The objective of the present invention is to avoid processes for the removal of water or concentration of polymeric solutions by means of complex equipment such as vacuum equipment, thin-film evaporators or other devices, thus optimizing the production process of the polymeric solution and therefore the entire fiber production process.

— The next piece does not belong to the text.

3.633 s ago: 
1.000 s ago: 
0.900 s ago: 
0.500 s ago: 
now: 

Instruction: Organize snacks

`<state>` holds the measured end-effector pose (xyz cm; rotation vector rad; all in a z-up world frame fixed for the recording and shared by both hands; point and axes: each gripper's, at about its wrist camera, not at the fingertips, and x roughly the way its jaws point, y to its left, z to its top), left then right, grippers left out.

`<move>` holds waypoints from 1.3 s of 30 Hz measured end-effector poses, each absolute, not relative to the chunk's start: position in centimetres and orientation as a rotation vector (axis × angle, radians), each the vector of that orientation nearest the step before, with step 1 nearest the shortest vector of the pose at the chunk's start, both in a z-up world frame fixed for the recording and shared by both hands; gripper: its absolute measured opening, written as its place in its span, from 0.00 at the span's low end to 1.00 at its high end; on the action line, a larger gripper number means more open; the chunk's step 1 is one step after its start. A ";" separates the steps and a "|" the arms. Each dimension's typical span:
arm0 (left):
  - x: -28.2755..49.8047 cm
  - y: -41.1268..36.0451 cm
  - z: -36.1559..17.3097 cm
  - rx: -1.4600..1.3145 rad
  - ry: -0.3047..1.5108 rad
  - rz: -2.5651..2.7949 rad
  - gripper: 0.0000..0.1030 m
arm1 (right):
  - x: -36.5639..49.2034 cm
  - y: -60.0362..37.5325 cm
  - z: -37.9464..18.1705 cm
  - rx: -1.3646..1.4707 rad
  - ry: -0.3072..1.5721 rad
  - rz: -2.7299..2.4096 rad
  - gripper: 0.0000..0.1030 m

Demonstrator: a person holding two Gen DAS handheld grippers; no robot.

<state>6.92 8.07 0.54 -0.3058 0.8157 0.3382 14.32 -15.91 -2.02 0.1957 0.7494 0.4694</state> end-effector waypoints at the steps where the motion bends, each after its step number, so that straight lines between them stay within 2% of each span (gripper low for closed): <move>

The drawings submitted herewith, in which like reference characters represent like parts, are intended only to illustrate the invention without limiting the invention in any manner, where:
The present invention therefore relates to a process for preparing a homogeneous dispersion or slurry to be transformed into a homogeneous spinning solution for the production of acrylic fibers which comprises the following steps:
i) preparation of an aqueous suspension of acrylonitrile homopolymer or copolymer by the polymerization of monomers in aqueous suspension, removal of the unreacted monomers, filtration and washing of the aqueous suspension, obtaining a first filter cake comprising polymer and water in a ratio ranging from 40/60 to 60/40 by weight, preferably in a weight ratio equal to or greater than 1:1,
ii) dispersion of said first filter cake in a solvent/water mixture or in pure solvent in a weight ratio ranging from 2 to 10 times the weight of the cake, preferably at a temperature lower than or equal to 5° C. and for a time ranging from 5 to 15 minutes, under stirring;
iii) separation of the solid/liquid phases of said polymer dispersion by filtration or centrifugation, obtaining a second cake comprising polymer and a solvent/water mixture, in a ratio ranging from 40/60 to 70/30 by weight;
iv) re-dispersion of the second cake obtained in step iii) in the same solvent or water/solvent mixture as step ii) in a weight ratio ranging from 2 to 10 times the weight of the polymer in the cake, at room temperature or at a temperature lower than room temperature for a time ranging from 5 to 20 minutes, obtaining a homogeneous dispersion or “slurry” wherein the solvent/polymer weight ratio ranges from 90/10 to 70/30.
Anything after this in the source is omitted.